- TASK
Your job is to transcribe the material exactly, every line included.

▼

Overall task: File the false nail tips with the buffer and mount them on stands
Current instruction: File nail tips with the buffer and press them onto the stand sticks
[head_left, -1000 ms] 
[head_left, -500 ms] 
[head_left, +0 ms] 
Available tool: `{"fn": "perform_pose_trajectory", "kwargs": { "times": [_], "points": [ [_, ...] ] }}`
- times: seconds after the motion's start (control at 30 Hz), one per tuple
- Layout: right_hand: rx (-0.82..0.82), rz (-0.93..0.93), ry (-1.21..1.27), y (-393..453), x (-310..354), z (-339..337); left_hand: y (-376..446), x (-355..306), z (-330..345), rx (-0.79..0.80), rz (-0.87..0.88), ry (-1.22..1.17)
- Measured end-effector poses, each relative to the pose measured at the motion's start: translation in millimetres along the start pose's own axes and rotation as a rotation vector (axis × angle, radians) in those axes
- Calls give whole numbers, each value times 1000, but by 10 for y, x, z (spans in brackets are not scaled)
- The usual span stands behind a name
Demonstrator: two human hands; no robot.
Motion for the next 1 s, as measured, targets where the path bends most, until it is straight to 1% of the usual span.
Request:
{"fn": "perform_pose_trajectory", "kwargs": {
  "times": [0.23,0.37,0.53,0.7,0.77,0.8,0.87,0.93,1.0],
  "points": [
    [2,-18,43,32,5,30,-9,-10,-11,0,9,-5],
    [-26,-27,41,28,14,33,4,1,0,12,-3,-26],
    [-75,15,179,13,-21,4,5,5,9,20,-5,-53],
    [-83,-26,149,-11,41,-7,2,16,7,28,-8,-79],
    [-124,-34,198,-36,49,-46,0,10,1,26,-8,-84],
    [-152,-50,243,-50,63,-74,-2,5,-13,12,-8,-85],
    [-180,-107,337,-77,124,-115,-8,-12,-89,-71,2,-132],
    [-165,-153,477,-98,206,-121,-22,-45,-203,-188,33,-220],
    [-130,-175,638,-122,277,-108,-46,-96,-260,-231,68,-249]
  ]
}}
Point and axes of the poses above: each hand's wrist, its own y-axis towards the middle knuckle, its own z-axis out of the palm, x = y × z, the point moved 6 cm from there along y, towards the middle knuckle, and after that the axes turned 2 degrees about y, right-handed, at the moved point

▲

- TASK RESULT
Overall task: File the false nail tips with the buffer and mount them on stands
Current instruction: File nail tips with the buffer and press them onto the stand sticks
[head_left, -1000 ms] 
[head_left, -500 ms] 
[head_left, +0 ms] 
Available tool: `{"fn": "perform_pose_trajectory", "kwargs": { "times": [_], "points": [ [_, ...] ] }}`
- times: seconds after the motion's start (control at 30 Hz), one per tuple
- Layout: right_hand: rx (-0.82..0.82), rz (-0.93..0.93), ry (-1.21..1.27), y (-393..453), x (-310..354), z (-339..337); left_hand: y (-376..446), x (-355..306), z (-330..345), rx (-0.79..0.80), rz (-0.87..0.88), ry (-1.22..1.17)
- Measured end-effector poses, each relative to the pose measured at the motion's start: translation in millimetres along the start pose's own axes and rotation as a rotation vector (axis × angle, radians) in those axes
- Calls give whole numbers, each value times 1000, but by 10 for y, x, z (spans in brackets are not scaled)
- The usual span stands behind a name
Demonstrator: two human hands; no robot.
Motion for the next 1 s, as measured, targets where the path bends most, until it is straight to 1% of the usual span.
Request:
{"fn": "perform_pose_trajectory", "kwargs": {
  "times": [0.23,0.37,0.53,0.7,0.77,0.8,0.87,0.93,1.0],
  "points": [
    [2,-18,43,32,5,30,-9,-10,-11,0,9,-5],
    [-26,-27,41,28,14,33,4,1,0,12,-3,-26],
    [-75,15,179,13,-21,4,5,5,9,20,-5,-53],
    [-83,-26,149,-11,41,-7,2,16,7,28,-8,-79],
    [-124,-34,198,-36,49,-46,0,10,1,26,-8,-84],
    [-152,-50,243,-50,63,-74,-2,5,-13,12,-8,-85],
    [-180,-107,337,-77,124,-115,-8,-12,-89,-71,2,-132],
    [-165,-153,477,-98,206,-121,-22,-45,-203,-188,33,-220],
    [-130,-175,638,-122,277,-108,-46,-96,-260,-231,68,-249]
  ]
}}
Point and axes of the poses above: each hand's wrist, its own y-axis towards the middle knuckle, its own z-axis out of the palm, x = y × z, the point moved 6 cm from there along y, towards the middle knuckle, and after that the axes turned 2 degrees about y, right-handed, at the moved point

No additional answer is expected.